Newsmodo fills a gap in the freelance market

announcing-newsmodo

I recently signed up for newsmodo.com, a website created to become a kind of agent to facilitate contracts between news organisations and freelancers. As a registered freelancer, I can post pitches for articles I’d like to work on using a carefully formulaic set of criteria on the newsmodo website. The ad goes up like a classified, and publications that subscribe can browse through a library of ideas, complete with a price, to see which ones they’d like to commission. Likewise, I receive a torrent of emails (up to five a day) full of specific ideas that the publications would like to commission. These have ranged anywhere between “We want to hear from you if you’re in Syria or Iraq” to “We want a story on a married couple who are also cousins (it helps if the couple is attractive)”. Actually, most briefs fall into the latter category, and you do get a bit sick of hearing about how some trash magazine wants a story about how lap band surgery saved someone’s life or “One Direction’s biggest Australian fan”.

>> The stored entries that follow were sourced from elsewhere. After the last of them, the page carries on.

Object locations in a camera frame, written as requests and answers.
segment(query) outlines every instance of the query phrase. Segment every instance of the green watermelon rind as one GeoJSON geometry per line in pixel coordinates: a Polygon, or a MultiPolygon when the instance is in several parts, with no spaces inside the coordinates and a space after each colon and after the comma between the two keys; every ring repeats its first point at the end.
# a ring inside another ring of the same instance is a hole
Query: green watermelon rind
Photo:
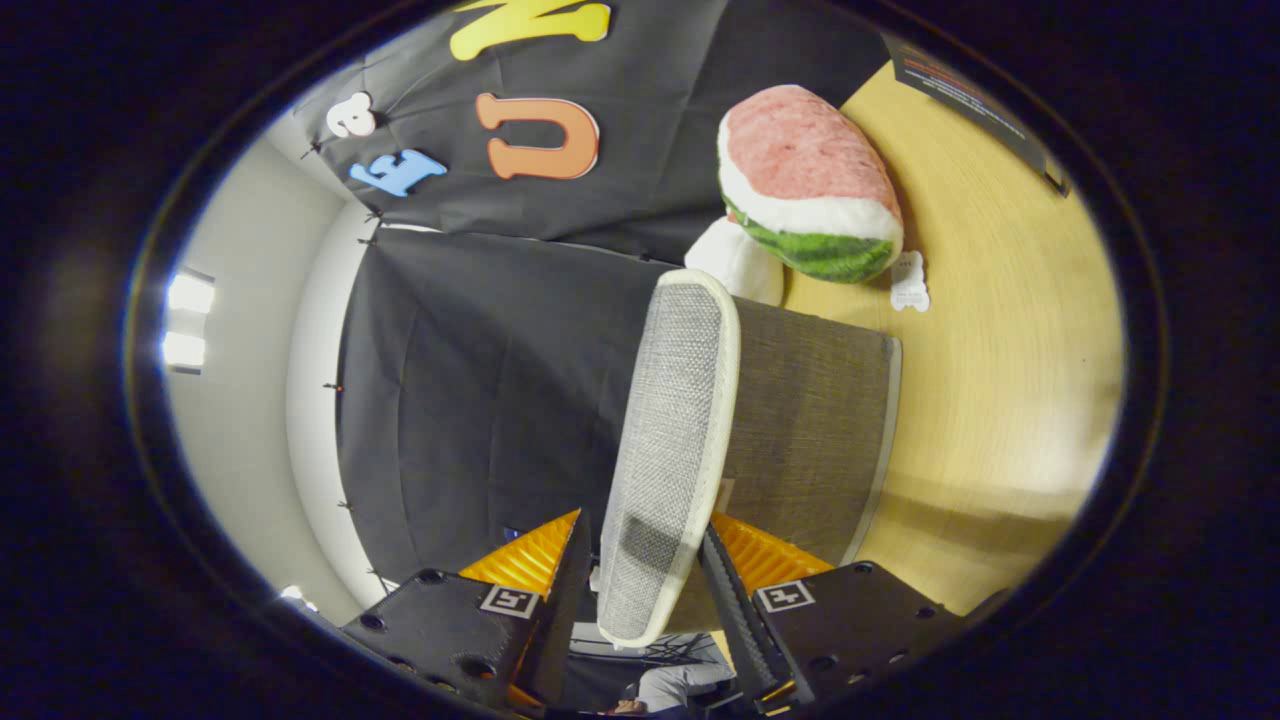
{"type": "Polygon", "coordinates": [[[859,283],[878,275],[893,260],[888,240],[851,234],[788,233],[769,229],[721,195],[739,225],[785,264],[819,281],[859,283]]]}

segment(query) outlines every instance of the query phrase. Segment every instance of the gray fabric seat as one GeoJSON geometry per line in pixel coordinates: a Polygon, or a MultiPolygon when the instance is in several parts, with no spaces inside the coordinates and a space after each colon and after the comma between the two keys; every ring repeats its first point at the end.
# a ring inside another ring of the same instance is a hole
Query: gray fabric seat
{"type": "Polygon", "coordinates": [[[691,564],[713,505],[842,564],[883,483],[899,341],[741,299],[712,322],[717,288],[677,270],[650,301],[602,536],[598,620],[620,644],[718,625],[691,564]]]}

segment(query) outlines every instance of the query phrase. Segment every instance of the watermelon plush toy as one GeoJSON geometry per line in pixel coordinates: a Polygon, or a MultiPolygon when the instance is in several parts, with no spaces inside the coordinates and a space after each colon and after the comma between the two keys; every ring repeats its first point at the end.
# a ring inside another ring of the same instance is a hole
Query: watermelon plush toy
{"type": "Polygon", "coordinates": [[[856,283],[901,252],[884,163],[822,97],[795,85],[748,97],[721,122],[718,150],[730,219],[796,270],[856,283]]]}

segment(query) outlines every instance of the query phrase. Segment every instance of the yellow letter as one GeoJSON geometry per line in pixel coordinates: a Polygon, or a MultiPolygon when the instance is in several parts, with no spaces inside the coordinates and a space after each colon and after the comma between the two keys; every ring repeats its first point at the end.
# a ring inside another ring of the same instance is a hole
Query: yellow letter
{"type": "Polygon", "coordinates": [[[493,45],[547,37],[549,35],[572,35],[582,42],[604,40],[609,33],[609,6],[600,3],[582,5],[572,13],[548,15],[566,5],[581,0],[476,0],[454,10],[475,10],[493,8],[497,10],[453,33],[449,49],[458,60],[471,60],[481,50],[493,45]]]}

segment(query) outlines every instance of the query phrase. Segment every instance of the person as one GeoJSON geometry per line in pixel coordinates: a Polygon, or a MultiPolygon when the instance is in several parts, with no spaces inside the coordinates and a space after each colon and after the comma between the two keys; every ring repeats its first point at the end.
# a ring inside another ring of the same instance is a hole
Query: person
{"type": "Polygon", "coordinates": [[[668,665],[646,670],[640,676],[635,700],[620,700],[607,715],[640,715],[662,720],[692,720],[689,698],[716,689],[733,678],[733,670],[717,662],[668,665]]]}

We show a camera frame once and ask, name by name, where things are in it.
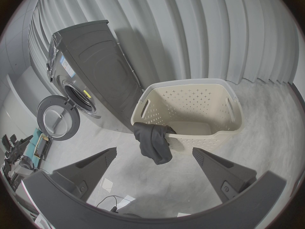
black cloth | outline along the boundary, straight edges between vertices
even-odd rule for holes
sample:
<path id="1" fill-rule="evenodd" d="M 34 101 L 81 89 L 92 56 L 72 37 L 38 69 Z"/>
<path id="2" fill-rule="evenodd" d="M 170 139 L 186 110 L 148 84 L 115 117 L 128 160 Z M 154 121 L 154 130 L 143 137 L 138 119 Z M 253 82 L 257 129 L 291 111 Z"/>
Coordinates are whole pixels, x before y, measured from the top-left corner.
<path id="1" fill-rule="evenodd" d="M 143 156 L 152 158 L 156 165 L 165 164 L 173 158 L 165 139 L 166 133 L 176 134 L 170 126 L 136 122 L 133 127 Z"/>

gray curtain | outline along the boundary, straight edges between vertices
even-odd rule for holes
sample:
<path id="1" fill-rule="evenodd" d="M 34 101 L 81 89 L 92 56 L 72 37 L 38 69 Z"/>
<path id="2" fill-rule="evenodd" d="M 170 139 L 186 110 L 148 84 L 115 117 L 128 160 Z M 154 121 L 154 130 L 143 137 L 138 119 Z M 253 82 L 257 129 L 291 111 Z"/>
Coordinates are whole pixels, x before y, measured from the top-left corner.
<path id="1" fill-rule="evenodd" d="M 142 85 L 188 78 L 292 82 L 296 25 L 280 0 L 39 0 L 30 54 L 46 78 L 51 35 L 109 21 Z"/>

gray concrete floor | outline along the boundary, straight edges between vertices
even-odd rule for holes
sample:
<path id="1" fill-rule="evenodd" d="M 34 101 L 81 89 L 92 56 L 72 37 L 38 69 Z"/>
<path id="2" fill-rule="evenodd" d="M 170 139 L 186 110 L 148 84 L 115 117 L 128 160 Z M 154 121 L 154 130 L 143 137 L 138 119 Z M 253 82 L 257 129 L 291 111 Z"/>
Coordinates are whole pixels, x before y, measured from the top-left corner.
<path id="1" fill-rule="evenodd" d="M 304 113 L 288 85 L 245 79 L 239 85 L 229 84 L 241 103 L 245 127 L 214 154 L 256 170 L 257 178 L 271 170 L 287 180 L 280 199 L 257 227 L 264 228 L 289 200 L 303 169 Z M 146 218 L 194 214 L 221 204 L 192 156 L 173 154 L 170 162 L 157 166 L 141 155 L 132 134 L 99 128 L 83 114 L 77 134 L 66 141 L 54 141 L 41 168 L 51 173 L 110 147 L 117 147 L 117 157 L 88 199 L 89 204 L 97 205 L 109 195 L 129 195 L 135 200 L 119 211 Z M 111 192 L 103 188 L 105 179 L 113 183 Z M 110 210 L 114 205 L 115 199 L 110 197 L 99 208 Z"/>

sofa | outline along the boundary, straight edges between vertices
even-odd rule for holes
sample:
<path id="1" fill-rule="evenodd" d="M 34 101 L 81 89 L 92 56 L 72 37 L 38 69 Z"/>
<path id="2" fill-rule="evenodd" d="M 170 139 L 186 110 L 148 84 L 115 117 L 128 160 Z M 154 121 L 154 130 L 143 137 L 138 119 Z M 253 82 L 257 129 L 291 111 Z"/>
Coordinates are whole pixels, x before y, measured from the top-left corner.
<path id="1" fill-rule="evenodd" d="M 37 128 L 35 128 L 33 137 L 30 140 L 30 143 L 27 145 L 27 148 L 24 151 L 24 155 L 28 156 L 32 160 L 34 167 L 37 167 L 38 163 L 39 163 L 39 158 L 34 155 L 34 152 L 35 152 L 36 144 L 37 144 L 41 134 L 42 134 L 42 132 L 40 130 L 38 130 Z"/>

laundry basket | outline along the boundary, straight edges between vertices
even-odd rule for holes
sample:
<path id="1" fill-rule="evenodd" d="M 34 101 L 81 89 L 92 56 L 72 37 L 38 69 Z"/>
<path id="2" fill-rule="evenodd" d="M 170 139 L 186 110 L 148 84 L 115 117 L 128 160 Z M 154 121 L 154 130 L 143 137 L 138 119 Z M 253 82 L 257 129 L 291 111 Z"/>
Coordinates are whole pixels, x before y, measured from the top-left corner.
<path id="1" fill-rule="evenodd" d="M 243 128 L 241 105 L 221 79 L 188 79 L 150 85 L 132 114 L 131 124 L 169 125 L 170 149 L 192 154 L 193 147 L 209 152 Z"/>

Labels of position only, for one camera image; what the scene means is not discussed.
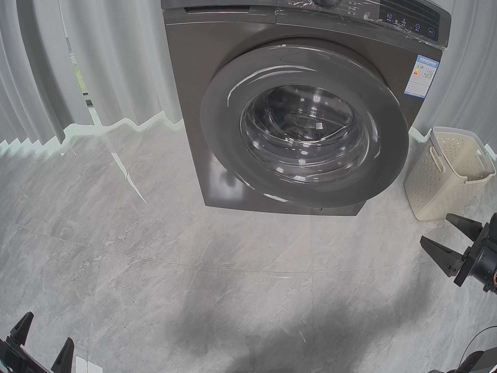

In an age where the move online has eroded the profit margins of most big publications and therefore a lot of there jobs, forcing prospective journalists into the uncertain world of freelancing, Newsmodo is a great idea. It’s easy to see more start ups popping in to fill this apparent gap in the industry. The problem with Newsmodo, at least from a freelancer’s point of view, is that you don’t have a clue who is providing the briefs. As a result, you never quite know in what way to pitch to a brief, as the publication could be a trash gossip magazine or a respected analyst of foreign policy. For now though, it’s the only option and therefore a reasonable idea for freelancers stuck for ideas and wondering what kind of stories a publication might want.